Heru mengacak-acak rambutnya, ia benar-benar dibuat frustrasi oleh Nuri. Bagaimana bisa dirinya menikahi Nuri secara sah, kalau Arini tidak mengizinkan. Kalau pun memaksa, pasti Arini juga memaksa untuk berpisah.
Heru tersenyum miring, ia teringat sesuatu yang bisa meluluhkan hati Arini. Arini pasti tidak akan menolak, dia pasti akan mengizinkan dirinya menikahi Nuri secara sah.
“Aku punya ide!” ucap Heru.
“Ide apaan? Ide-ide saja, tapi tak terealisasi!” kesal Nuri.
“Dengarkan aku baik-baik, dengan cara ini pasti Arini mengabulkan keinginan kita. Aku yakin Arini akan menyetujui kita menikah secara sah!”
“Gimana caranya?” tanya Nuri.
“Aku harus bicarakan semua ini dengan mama. Mama pengin punya cucu banget, pasti mama senang dengar kamu hamil, Sayang? Sabar, ya? Pasti kita bisa menikah karena mama yang bantu bicara dengan Arini.”
“Jadi kita menemui mama kamu?”
“Ya, aku yakin mama pasti akan membujuk Arini supaya menyetujui kami menikah secara sah!”
“Yakin?”
“Aku yakin sekali.
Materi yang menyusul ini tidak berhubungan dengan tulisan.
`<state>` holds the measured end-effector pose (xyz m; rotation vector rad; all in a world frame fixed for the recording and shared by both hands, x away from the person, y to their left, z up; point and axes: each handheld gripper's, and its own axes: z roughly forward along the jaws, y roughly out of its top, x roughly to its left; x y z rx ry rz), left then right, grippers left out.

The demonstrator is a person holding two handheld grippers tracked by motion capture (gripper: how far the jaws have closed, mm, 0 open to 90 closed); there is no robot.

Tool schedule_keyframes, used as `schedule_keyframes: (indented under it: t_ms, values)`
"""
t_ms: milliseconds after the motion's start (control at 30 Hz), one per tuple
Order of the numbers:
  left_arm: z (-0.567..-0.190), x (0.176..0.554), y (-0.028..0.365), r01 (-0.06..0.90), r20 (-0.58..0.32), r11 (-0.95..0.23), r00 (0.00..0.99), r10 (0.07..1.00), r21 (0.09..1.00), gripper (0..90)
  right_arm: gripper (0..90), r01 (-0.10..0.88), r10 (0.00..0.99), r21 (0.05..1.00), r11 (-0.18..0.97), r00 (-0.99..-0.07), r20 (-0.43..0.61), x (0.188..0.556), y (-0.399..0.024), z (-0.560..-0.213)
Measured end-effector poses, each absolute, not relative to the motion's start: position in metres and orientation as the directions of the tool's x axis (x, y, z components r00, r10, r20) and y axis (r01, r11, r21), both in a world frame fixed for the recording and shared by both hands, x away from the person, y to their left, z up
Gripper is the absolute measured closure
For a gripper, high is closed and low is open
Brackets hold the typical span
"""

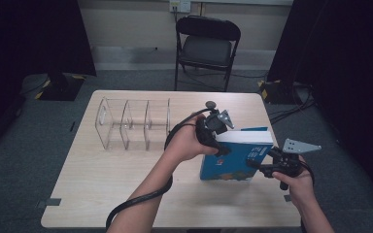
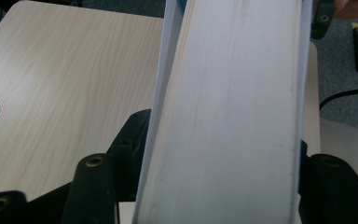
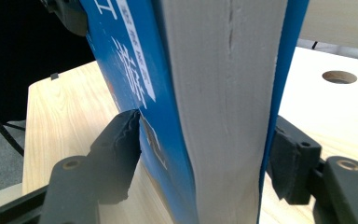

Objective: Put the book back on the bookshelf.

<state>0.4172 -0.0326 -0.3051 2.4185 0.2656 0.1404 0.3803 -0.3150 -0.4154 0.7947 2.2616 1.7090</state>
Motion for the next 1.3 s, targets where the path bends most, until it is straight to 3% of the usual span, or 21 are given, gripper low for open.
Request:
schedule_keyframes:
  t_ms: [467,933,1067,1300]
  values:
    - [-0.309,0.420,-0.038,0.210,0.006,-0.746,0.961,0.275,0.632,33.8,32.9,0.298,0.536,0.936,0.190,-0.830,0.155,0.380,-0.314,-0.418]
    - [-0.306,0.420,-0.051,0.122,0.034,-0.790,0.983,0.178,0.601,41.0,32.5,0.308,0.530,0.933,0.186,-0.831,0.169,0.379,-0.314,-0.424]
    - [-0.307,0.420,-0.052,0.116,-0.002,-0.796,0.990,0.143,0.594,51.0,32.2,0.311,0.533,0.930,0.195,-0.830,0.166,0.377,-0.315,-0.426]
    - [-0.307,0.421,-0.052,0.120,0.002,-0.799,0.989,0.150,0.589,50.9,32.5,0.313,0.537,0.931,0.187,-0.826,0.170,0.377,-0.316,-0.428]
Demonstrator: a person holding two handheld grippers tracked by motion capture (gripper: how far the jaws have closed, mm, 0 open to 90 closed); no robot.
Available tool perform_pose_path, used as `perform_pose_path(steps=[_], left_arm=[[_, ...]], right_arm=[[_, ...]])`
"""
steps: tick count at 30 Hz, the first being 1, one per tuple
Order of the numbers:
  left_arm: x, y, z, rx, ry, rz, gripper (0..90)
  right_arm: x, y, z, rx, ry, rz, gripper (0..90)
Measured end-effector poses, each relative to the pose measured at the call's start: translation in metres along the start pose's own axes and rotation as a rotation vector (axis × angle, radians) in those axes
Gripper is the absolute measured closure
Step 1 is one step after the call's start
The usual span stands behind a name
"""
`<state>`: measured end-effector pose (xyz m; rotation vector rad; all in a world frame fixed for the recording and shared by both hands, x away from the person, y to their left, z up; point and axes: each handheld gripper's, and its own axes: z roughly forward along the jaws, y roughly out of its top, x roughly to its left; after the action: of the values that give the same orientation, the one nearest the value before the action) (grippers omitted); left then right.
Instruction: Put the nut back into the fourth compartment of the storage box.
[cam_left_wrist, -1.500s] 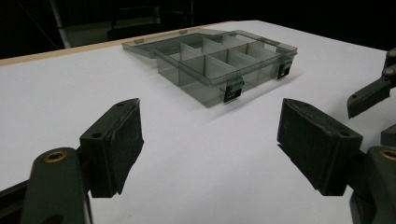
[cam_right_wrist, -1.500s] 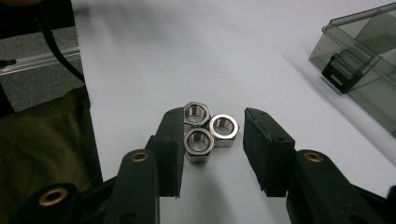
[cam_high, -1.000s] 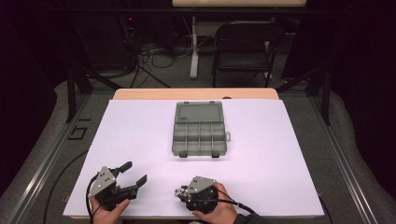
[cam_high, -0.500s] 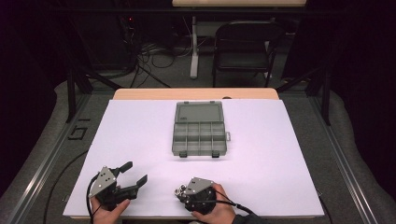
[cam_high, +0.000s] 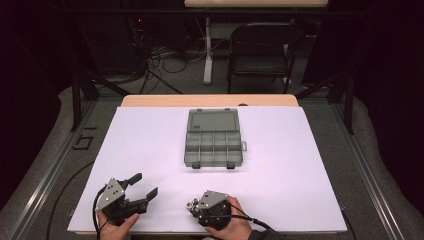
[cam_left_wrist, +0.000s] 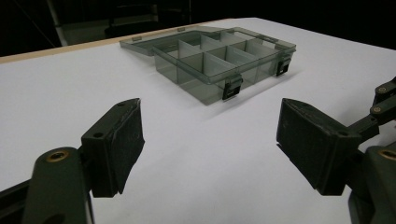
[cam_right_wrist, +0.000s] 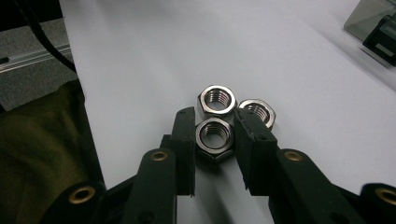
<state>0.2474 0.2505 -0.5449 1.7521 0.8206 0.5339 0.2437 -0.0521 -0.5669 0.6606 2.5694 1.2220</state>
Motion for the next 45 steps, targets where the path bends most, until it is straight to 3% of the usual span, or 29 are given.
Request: perform_pose_path(steps=[12,22,28,31,36,45], left_arm=[[0.0,0.0,0.0,0.0,0.001,-0.001,23.0],[-0.001,0.0,0.0,-0.006,0.003,0.001,23.0],[0.0,0.0,0.001,-0.001,0.005,-0.002,23.0],[0.0,0.0,0.0,-0.001,0.004,-0.003,23.0],[0.0,0.0,0.0,0.001,0.002,0.0,23.1],[0.0,0.0,0.0,0.003,0.002,-0.002,23.2]], right_arm=[[-0.002,0.003,-0.009,-0.025,0.002,0.013,70.2],[-0.018,0.013,-0.039,-0.047,-0.023,0.034,70.2],[-0.031,0.019,-0.06,-0.07,-0.034,0.056,70.2],[-0.049,0.023,-0.077,-0.079,-0.046,0.103,70.2],[-0.065,0.028,-0.091,-0.096,-0.077,0.121,70.2],[-0.081,0.036,-0.1,-0.09,-0.097,0.141,70.2]])
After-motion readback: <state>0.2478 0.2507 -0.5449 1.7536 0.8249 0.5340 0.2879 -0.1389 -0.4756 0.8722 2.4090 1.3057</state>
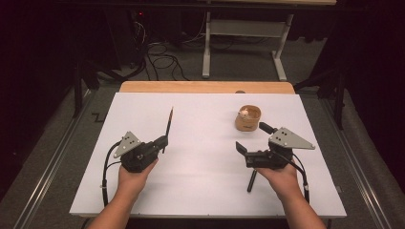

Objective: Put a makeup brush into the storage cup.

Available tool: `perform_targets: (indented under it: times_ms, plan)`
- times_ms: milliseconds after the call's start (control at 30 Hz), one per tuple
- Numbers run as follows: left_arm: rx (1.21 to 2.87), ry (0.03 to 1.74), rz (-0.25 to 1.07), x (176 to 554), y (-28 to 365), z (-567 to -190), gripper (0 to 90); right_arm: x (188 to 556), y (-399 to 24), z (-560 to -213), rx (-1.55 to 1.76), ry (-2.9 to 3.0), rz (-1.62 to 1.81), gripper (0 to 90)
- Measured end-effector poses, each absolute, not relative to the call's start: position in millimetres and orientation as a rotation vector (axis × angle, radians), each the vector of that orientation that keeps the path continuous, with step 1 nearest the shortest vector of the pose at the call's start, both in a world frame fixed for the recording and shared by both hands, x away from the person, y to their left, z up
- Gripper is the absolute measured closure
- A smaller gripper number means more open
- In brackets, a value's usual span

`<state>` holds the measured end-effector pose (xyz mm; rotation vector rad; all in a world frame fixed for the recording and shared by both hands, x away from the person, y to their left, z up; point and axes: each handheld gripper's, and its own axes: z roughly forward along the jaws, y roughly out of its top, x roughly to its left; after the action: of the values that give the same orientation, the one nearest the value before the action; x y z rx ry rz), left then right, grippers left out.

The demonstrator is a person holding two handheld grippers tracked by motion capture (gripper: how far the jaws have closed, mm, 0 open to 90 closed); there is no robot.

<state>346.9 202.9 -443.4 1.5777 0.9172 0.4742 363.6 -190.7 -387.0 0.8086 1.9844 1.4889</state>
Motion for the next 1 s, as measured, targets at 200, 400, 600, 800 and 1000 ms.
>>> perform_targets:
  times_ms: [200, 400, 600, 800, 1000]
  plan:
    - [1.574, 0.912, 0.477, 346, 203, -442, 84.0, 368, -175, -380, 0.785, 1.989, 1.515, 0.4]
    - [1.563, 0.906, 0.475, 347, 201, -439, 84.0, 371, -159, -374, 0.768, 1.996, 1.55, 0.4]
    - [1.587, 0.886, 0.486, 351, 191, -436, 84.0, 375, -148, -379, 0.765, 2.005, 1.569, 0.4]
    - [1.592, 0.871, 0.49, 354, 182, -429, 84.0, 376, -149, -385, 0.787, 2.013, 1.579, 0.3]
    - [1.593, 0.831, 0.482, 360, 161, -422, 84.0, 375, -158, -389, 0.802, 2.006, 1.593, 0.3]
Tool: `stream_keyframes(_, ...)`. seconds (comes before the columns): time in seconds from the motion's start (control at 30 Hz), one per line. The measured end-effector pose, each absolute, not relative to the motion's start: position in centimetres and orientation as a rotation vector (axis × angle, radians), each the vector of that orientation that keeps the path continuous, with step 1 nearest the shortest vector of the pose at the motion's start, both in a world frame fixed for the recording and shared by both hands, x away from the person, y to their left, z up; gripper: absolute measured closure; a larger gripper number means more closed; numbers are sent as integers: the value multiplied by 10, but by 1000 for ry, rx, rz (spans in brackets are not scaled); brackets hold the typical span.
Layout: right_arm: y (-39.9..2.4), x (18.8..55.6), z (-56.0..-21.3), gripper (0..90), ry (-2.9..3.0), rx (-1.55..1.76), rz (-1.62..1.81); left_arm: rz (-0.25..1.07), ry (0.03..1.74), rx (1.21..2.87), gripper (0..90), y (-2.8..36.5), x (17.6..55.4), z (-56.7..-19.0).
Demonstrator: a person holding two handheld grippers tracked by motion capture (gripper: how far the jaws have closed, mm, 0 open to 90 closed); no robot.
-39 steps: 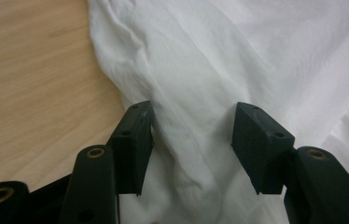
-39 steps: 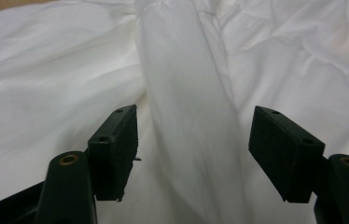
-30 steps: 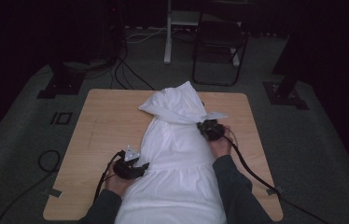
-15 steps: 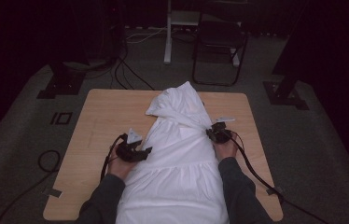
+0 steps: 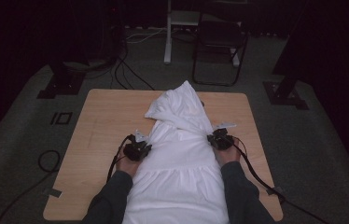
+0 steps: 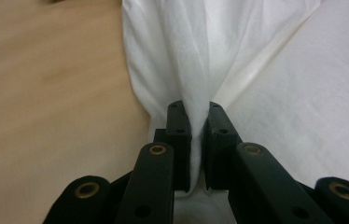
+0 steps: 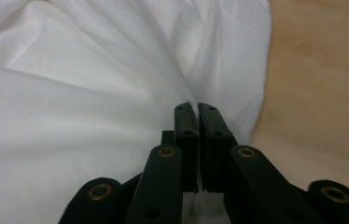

Besok kita ke sana, dengan Arini juga!”
Hanya itu menurut Heru, cara supaya Arini mau mengabulkan keinginan mereka. Tapi, Arini adalah Arini. Ia tidak ingin hidupnya dipoligami, bahkan ia tak sudi!
^^^
Selesai acara Juna, Raka mengajak jalan Arini, dengan Juna juga tentunya. Tidak mungkin Weekend Raka tidak mengajak Juna pergi, dan membiarkan Juna di rumah sendirian dengan ditemani asisten saja.
Juna terlihat senang diajak ke taman. Taman di mana banyak sekali kenanga Raka dengan Arini di sana. Arini melihat sekeliling taman, matanya langsung tertuju pada sebuah tempat, tempat di mana dulu Arini menyatakan perasaannya pada Raka.
“Ingat tempat itu?” tanya Raka.
“Ingat, lucu kalau dingat ya, Ka?”
“Ya begitu sih?”
“Aku malu, Ka! Udah ah jangan diingat!”
“Daddy, aku main bola di sana, ya? Itu ada anak-anak main bola!” pamit Juna.
Begitu Juna, dia mudah berbaur dengan anak-anak lainnya. Ia mudah akrab dengan anak seusianya.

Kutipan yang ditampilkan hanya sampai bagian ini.